Tiling of aerial drone survey area

Problem statement:

Most UAV with top-down camera provide a video of their tour regardless of their flight path. This video can be split into several contiguous aerial drone images which may often number in hundreds even for a short duration. We need a software implementation that can take these images as input in the sorted order of the timeline and select those images that can complete tiling of the area surveyed by drone tour. The output of the implementation must be a selection of the original input. Flight path could be assumed to be rectangular with the lower left as origin for simplicity but none of the images have gps information available.
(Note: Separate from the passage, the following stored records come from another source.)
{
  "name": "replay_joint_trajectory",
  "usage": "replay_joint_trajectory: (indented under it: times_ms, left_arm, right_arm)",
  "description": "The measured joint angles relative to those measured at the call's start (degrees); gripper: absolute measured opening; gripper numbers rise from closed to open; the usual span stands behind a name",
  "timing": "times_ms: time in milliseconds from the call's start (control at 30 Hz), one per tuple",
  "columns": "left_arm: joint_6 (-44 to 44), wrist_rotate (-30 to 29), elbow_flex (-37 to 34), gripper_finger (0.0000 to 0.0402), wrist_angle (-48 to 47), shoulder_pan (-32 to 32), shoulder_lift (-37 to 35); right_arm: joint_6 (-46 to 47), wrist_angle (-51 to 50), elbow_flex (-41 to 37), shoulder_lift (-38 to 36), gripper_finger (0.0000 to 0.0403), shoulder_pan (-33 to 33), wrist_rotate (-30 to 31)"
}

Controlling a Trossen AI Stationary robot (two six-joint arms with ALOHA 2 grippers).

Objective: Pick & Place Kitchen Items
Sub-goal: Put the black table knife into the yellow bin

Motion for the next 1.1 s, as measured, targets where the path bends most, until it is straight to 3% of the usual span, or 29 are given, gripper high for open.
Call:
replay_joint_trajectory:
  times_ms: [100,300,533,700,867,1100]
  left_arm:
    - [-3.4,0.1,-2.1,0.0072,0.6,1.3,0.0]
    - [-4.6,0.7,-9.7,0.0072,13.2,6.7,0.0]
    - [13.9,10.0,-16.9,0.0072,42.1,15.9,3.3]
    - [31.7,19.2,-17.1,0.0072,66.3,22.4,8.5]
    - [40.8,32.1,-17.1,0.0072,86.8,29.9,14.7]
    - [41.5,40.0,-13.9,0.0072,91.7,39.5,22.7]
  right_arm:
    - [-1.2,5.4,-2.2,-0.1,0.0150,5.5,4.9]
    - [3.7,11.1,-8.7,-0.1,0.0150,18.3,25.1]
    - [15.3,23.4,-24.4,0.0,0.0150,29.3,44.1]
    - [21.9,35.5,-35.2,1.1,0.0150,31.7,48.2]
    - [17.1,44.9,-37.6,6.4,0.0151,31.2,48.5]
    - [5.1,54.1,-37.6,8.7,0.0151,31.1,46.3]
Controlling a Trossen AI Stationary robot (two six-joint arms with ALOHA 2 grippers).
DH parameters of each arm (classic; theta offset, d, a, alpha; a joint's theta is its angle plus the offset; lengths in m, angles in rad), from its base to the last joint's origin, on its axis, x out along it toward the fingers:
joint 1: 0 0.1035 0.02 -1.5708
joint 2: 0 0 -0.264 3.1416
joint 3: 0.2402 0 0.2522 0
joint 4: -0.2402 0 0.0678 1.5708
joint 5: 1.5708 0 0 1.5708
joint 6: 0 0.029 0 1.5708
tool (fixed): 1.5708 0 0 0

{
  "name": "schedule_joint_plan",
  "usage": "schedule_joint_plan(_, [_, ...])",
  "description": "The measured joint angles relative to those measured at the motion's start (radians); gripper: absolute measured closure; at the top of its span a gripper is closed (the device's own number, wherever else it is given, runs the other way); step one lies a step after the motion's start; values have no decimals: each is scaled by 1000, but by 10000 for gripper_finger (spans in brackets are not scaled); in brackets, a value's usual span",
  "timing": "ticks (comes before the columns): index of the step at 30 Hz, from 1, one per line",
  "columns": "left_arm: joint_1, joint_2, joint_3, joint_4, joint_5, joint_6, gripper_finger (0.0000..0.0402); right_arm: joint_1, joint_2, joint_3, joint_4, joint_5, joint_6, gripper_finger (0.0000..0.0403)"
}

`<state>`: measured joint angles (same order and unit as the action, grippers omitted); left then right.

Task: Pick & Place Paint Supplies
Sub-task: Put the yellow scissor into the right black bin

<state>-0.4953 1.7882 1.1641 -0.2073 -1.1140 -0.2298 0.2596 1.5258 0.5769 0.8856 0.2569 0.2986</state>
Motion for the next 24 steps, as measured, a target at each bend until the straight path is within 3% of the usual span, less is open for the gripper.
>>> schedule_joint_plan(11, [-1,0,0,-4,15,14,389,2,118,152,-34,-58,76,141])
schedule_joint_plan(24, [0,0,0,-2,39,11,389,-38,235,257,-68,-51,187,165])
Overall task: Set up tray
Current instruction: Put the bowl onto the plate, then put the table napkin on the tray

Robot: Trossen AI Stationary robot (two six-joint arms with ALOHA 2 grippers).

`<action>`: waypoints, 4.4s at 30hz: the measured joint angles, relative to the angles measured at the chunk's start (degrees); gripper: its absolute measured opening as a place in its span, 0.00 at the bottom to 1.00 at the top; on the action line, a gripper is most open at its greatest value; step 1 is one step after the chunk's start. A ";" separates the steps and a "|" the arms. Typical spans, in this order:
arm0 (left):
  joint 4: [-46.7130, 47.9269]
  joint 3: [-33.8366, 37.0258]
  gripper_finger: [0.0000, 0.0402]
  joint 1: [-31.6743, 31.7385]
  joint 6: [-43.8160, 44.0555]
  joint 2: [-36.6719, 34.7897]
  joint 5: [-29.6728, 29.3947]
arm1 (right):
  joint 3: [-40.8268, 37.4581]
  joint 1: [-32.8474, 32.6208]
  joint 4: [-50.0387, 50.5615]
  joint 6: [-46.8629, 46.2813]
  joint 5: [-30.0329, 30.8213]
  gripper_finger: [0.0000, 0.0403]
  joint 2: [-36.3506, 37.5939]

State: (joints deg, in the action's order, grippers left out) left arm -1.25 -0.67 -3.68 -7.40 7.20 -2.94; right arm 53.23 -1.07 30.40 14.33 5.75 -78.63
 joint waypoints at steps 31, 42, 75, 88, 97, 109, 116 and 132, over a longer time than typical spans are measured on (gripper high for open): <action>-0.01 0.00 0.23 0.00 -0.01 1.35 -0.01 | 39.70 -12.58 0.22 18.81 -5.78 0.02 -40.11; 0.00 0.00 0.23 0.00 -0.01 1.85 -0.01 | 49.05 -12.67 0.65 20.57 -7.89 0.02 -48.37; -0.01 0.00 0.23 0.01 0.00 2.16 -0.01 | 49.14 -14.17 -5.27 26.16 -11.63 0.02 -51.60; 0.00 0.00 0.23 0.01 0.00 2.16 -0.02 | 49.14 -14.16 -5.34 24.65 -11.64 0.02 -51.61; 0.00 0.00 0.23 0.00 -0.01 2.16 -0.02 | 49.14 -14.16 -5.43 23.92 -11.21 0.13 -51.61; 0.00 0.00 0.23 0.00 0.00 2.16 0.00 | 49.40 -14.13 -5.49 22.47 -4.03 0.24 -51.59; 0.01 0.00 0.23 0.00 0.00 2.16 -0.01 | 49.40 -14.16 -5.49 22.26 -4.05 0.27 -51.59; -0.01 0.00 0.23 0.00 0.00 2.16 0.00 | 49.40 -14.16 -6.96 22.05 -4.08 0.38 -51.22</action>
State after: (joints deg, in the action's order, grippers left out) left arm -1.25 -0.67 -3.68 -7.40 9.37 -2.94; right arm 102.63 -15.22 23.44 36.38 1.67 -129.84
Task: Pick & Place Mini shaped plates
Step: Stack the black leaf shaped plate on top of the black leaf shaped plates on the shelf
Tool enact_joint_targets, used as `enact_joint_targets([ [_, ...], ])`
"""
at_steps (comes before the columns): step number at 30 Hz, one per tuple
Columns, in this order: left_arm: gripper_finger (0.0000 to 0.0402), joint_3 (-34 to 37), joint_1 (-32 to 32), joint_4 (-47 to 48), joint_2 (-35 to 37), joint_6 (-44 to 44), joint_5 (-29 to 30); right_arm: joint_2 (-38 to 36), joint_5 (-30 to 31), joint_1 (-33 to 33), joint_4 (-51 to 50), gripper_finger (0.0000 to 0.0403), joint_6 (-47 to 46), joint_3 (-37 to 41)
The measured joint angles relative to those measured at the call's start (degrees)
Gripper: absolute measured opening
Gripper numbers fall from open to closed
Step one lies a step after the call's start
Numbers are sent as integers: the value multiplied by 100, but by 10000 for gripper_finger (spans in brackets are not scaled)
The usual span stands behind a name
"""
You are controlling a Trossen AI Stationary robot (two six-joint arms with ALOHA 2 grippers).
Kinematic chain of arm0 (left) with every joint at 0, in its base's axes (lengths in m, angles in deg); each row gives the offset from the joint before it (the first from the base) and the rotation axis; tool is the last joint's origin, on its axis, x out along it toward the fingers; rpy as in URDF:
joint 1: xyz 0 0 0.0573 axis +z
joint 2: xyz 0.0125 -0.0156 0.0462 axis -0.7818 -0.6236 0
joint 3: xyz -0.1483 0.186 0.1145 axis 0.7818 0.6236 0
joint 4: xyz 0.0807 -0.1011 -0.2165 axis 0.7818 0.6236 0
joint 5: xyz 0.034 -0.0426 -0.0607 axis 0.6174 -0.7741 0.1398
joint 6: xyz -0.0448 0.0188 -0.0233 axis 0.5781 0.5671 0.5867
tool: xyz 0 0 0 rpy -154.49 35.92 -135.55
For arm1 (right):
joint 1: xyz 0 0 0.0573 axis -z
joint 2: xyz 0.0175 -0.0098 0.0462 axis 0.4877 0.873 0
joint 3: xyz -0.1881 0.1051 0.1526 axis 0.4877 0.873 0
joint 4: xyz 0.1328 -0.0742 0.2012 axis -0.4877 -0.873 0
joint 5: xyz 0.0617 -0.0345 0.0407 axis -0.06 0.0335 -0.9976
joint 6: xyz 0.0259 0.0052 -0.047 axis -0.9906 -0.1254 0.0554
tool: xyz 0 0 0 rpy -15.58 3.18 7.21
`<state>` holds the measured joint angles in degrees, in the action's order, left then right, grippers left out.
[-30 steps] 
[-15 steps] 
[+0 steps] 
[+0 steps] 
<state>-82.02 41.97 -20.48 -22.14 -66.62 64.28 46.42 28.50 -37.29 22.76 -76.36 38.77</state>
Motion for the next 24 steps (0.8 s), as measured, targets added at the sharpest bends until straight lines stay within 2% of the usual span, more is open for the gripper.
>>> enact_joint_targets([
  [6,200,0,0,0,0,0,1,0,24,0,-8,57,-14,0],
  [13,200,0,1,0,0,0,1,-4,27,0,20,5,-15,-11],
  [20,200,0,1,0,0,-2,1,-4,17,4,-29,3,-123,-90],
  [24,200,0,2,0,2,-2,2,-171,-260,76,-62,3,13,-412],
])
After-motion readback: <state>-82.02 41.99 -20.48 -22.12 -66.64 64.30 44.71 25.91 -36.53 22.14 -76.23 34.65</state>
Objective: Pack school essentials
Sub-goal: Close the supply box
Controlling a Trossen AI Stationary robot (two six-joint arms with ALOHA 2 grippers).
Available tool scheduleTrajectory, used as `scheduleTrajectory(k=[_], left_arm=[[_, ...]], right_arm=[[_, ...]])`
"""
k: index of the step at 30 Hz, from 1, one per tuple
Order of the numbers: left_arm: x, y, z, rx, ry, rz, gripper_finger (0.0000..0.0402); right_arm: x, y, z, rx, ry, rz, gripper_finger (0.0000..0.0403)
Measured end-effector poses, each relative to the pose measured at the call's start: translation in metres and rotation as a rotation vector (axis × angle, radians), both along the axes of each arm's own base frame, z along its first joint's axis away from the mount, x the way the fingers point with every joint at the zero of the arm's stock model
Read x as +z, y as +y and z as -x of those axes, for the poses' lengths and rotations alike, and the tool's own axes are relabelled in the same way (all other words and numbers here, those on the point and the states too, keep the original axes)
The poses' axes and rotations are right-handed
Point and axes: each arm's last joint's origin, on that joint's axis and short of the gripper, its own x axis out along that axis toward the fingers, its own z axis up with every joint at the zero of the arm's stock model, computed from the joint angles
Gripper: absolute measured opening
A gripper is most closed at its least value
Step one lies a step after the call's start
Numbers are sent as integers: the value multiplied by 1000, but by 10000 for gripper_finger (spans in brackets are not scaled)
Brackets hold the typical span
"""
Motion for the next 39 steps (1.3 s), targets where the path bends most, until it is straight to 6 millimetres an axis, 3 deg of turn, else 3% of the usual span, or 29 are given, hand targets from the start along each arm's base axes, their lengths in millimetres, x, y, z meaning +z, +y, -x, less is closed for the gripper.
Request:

Additionally, the selection could be output in the sorted order to start from lower left of the area surveyed and move clockwise along the perimeter but this can be skipped from the implementation.

Solution:

The following implementation uses computer vision (feature matching + homography estimation) to determine spatial relationships between images and then solves a set-cover problem to select a minimal tiling subset. A set of five stages completes the pipeline towards the goal:

Pipeline:

Stage What happens Key algorithm

1. Feature matching ORB keypoints are detected in each image; nearby frames (within search_radius) are matched using brute-force Hamming + Lowe's ratio test, then a homography is estimated with RANSAC. ORB [Rublee 2011], RANSAC [Fischler 1981]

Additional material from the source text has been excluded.